I’ve chosen this shot, taken at 60×60, held in Stratford two years ago, because I’m waiting to hear whether I’m able to take photos at the event this year in July. I like the shot because of the movement it shows and because the dancer is mid-jump. It’s also a useful illustration of one of the challenges of modern pro-photography PR.
I’ve lost count of the number of times my images have been stolen. People use them without my permission. Sometimes they’re lifted along with the entire feature, sometimes people mistakenly think that adding the copyright notice make everything OK and sometimes they break the agreement I have with them in terms of how they can use the images (for example not telling me when they use the images or using them for commercial purposes when they’ve agreed that they’re only for personal use).
I don’t have the time to look up the conditions under which I sent my images of 2010’s 60×60 at Stratford Cicus and am happy that they credited me with those of my images they used.
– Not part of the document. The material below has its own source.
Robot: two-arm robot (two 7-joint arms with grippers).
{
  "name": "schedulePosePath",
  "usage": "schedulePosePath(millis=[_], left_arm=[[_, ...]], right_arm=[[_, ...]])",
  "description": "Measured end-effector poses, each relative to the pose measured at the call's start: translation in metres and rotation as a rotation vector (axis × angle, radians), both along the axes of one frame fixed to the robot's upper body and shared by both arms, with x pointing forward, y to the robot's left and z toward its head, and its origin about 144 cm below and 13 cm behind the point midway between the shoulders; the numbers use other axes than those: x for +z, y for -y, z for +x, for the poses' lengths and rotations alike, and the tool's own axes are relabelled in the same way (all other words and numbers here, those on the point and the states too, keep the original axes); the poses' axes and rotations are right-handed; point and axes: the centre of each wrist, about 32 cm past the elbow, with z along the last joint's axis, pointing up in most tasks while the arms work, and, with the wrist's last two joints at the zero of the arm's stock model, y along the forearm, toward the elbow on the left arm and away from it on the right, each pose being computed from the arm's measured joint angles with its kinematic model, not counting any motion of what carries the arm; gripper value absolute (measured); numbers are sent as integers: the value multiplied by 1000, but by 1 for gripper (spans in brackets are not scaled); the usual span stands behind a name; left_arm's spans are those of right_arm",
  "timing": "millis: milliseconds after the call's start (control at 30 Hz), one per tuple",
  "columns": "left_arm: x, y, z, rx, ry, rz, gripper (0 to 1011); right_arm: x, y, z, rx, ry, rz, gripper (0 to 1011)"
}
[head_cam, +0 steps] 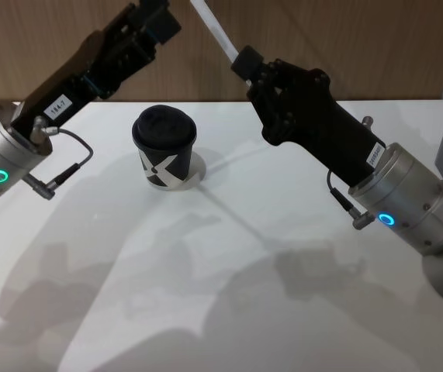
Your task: Pick up the straw with one hand, pass it to the other hand, and insert it into the cup.
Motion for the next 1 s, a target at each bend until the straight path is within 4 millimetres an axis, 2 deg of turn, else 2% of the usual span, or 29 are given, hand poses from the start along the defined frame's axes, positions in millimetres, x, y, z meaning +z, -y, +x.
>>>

Unfortunately, it seems they’ve used someone else’s image too! That I feel that one shot is not up to my standards is to a large extent irrelevant, but how will the other photographer be feeling that he or she isn’t acknowledged at all?
I don’t know the conditions under which this other person gave out his or her work and he or she may be happy with whatever was agreed. But I thought I’d use this to discuss a regular problem; that those we take photographs of often can’t see what’s wrong with breaking agreements or asking for the images for free. Photography is our living, it’s what we do and we can’t continue to do so if we’re not paid. You’d not tell your greengrocer that you’d be happy to tell the world how good their fruit and vegetables were if he gave them to you for free. An image represents far more in terms of time, energy and effort than an apple or a couple of pears – it’s a creative process of which organising the shoot, taking the photos and selecting and processing images after is only a part. Telling people repeatedly that it’s not reasonable to expect us to give away work is more than a time consuming hassle as the lack of appreciation inherent in such demands can kill the creative flame we need to maintain to give of our best in order to get the best shots.